▶ _What is expected_:
Give back an exact copy of the lines in the records below, from the line that has "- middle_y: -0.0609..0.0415" through the line that has "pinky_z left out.", and nothing besides.

Task inputs section start

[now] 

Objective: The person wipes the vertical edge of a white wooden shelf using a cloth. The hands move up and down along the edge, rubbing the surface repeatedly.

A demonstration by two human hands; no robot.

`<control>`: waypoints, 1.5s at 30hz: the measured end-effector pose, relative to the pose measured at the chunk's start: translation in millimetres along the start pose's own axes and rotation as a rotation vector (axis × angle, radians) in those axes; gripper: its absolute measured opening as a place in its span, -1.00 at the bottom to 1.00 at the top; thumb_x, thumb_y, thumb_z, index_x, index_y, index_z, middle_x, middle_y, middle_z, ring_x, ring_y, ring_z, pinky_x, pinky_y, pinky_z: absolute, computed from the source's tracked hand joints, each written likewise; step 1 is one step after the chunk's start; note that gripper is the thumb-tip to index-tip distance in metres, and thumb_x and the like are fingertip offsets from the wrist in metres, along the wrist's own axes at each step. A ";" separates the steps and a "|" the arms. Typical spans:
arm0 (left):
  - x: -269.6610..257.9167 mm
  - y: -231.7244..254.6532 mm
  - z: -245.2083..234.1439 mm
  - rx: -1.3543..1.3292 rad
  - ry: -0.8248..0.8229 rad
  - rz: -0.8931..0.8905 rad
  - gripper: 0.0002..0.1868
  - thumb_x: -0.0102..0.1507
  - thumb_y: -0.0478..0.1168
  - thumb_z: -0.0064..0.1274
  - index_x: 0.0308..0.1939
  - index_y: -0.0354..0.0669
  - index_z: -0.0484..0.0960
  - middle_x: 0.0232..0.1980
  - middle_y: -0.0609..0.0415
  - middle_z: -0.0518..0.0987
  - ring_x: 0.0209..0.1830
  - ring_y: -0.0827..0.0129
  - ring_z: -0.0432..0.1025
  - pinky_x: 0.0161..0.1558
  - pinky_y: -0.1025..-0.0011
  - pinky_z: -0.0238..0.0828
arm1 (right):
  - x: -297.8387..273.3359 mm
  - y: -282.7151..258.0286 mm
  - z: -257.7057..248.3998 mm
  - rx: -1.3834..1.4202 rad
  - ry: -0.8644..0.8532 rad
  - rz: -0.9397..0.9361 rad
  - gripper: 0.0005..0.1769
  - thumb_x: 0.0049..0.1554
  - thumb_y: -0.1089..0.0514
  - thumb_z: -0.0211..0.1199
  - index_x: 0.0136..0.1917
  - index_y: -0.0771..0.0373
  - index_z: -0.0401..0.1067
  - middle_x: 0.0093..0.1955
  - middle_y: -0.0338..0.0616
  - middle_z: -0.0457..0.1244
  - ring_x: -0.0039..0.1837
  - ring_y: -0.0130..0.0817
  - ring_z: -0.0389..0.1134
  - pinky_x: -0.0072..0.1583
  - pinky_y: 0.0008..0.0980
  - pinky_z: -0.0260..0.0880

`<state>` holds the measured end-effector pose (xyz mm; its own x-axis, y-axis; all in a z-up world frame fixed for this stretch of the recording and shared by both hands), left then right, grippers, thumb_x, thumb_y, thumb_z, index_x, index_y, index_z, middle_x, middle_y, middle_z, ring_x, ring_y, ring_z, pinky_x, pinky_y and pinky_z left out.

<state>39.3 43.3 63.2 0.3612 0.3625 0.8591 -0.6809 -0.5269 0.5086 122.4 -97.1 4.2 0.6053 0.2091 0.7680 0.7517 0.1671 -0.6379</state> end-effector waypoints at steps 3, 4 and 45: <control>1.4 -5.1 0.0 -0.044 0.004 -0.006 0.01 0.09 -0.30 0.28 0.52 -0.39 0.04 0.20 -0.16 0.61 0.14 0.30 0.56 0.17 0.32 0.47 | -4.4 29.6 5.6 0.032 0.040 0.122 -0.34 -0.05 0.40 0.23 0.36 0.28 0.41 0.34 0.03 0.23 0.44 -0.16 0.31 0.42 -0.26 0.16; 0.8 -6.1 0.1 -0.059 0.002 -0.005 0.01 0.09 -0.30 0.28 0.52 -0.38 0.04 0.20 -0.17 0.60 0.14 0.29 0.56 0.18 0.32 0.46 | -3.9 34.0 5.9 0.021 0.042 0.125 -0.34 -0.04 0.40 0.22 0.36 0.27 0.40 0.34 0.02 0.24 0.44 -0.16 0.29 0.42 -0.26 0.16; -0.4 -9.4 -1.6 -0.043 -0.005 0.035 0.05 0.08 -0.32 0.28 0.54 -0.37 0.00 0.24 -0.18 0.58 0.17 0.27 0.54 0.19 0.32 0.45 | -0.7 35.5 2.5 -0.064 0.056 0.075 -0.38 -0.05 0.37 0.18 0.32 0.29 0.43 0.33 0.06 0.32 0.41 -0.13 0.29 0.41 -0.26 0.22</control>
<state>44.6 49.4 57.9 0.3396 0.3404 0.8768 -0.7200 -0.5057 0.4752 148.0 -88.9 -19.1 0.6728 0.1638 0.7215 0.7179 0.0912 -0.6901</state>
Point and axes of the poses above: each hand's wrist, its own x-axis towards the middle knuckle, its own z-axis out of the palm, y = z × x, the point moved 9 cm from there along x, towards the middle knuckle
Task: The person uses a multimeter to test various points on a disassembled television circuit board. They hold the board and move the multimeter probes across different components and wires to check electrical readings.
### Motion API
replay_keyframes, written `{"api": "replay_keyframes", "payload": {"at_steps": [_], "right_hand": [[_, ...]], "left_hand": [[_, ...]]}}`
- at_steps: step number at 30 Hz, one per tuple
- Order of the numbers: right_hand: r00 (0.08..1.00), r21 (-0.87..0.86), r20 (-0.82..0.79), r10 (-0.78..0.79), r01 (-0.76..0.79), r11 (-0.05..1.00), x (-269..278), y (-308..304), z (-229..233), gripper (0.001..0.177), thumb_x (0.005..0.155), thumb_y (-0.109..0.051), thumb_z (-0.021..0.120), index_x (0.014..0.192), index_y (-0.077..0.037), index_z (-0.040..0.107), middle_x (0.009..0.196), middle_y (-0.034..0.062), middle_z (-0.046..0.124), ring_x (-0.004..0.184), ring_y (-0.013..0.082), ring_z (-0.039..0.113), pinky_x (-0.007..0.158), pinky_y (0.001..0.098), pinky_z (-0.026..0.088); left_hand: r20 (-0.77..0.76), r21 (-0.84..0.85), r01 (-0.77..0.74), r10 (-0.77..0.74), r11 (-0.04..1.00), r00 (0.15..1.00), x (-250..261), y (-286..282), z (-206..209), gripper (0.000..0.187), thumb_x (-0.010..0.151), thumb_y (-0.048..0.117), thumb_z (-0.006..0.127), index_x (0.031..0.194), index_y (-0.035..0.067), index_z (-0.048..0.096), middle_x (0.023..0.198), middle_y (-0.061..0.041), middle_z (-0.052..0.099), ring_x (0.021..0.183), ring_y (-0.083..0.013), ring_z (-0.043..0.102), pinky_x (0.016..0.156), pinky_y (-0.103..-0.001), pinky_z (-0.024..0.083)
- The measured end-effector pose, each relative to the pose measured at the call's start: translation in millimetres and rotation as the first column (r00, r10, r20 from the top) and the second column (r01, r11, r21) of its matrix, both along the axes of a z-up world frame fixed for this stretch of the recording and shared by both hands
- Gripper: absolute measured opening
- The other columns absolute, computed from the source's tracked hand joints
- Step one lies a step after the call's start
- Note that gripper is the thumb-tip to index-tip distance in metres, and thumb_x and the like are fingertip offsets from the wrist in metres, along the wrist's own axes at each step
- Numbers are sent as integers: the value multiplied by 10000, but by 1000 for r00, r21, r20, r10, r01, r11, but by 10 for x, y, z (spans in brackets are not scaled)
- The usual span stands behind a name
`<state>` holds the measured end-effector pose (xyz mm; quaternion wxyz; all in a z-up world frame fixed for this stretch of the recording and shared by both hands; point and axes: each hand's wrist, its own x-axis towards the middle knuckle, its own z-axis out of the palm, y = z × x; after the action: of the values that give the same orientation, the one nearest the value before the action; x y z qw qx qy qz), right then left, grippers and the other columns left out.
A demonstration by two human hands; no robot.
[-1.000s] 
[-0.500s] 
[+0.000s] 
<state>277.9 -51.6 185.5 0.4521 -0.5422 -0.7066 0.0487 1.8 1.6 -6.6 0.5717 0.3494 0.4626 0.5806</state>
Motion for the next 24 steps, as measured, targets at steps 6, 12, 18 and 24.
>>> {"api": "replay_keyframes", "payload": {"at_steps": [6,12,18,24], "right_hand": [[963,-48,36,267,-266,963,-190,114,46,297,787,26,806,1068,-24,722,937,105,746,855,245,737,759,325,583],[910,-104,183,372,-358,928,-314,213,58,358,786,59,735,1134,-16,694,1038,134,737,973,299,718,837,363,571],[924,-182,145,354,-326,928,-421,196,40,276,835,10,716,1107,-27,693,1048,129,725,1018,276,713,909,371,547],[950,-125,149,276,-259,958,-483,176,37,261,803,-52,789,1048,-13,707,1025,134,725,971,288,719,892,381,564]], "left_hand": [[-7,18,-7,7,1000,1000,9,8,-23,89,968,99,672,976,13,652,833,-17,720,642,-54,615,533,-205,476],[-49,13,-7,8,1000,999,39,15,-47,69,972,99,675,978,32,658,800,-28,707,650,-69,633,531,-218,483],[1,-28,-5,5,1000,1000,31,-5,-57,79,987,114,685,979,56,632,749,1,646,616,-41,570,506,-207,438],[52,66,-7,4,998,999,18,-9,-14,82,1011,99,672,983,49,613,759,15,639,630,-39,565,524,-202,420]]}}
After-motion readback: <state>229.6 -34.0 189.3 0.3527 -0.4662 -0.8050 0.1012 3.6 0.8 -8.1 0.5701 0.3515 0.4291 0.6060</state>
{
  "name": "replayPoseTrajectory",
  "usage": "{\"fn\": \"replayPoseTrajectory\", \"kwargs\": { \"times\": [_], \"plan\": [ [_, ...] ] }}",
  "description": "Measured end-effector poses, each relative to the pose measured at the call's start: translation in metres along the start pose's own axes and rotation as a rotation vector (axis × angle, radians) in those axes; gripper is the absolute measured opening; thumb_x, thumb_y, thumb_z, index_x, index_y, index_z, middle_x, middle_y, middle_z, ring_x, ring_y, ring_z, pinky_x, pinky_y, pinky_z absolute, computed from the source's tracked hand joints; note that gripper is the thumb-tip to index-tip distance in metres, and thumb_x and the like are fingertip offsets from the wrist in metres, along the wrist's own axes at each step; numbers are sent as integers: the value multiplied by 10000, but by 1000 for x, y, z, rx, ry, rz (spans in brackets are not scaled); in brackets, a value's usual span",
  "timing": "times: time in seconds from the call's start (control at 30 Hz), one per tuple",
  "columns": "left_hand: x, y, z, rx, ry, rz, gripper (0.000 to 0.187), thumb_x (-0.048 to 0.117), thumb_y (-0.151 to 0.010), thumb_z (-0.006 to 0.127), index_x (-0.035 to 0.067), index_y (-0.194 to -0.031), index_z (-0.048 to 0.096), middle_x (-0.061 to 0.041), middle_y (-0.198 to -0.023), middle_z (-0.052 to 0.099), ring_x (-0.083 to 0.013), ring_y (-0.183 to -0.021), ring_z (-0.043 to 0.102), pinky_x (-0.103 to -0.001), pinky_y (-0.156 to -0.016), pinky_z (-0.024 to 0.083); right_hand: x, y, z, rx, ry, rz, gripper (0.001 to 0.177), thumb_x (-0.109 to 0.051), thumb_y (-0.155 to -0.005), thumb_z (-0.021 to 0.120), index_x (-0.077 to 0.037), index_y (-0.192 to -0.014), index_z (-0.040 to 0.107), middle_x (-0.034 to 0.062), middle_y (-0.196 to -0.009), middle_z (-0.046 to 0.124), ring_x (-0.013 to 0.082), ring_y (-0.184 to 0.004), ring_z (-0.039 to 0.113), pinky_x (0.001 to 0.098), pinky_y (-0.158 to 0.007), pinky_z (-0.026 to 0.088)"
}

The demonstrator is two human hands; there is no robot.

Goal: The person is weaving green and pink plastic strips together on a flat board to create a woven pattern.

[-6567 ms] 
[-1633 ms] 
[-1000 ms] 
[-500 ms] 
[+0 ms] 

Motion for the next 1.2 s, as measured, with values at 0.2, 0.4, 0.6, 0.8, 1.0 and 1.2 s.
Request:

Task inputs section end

▶ _Written response_:
  - middle_y: -0.0609..0.0415
  - middle_z: -0.0518..0.0987
  - ring_x: 0.0209..0.1830
  - ring_y: -0.0827..0.0129
  - ring_z: -0.0432..0.1025
  - pinky_x: 0.0161..0.1558
  - pinky_y: -0.1025..-0.0011
  - pinky_z: -0.0238..0.0828
arm1 (right):
  - x: -297.8387..273.3359 mm
  - y: -282.7151..258.0286 mm
  - z: -257.7057..248.3998 mm
  - rx: -1.3834..1.4202 rad
  - ry: -0.8644..0.8532 rad
  - rz: -0.9397..0.9361 rad
  - gripper: 0.0005..0.1769
  - thumb_x: 0.0049..0.1554
  - thumb_y: -0.1089..0.0514
  - thumb_z: -0.0211..0.1199
  - index_x: 0.0136..0.1917
  - index_y: -0.0771..0.0373
  - index_z: -0.0401..0.1067
  - middle_x: 0.0093..0.1955
  - middle_y: -0.0338..0.0616
  - middle_z: -0.0457..0.1244
  - ring_x: -0.0039..0.1837
  - ring_y: -0.0130..0.0817
  - ring_z: -0.0389..0.1134
  - pinky_x: -0.0072..0.1583
  - pinky_y: 0.0008..0.0980
  - pinky_z: -0.0260..0.0880

`<state>` holds the measured end-effector pose (xyz mm; its own x-axis, y-axis; all in a z-up world frame fixed for this stretch of the recording and shared by both hands), left then right, grippers, thumb_x, thumb_y, thumb_z, index_x, index_y, index_z, middle_x, middle_y, middle_z, ring_x, ring_y, ring_z, pinky_x, pinky_y and pinky_z left out.

This answer requires nothing else.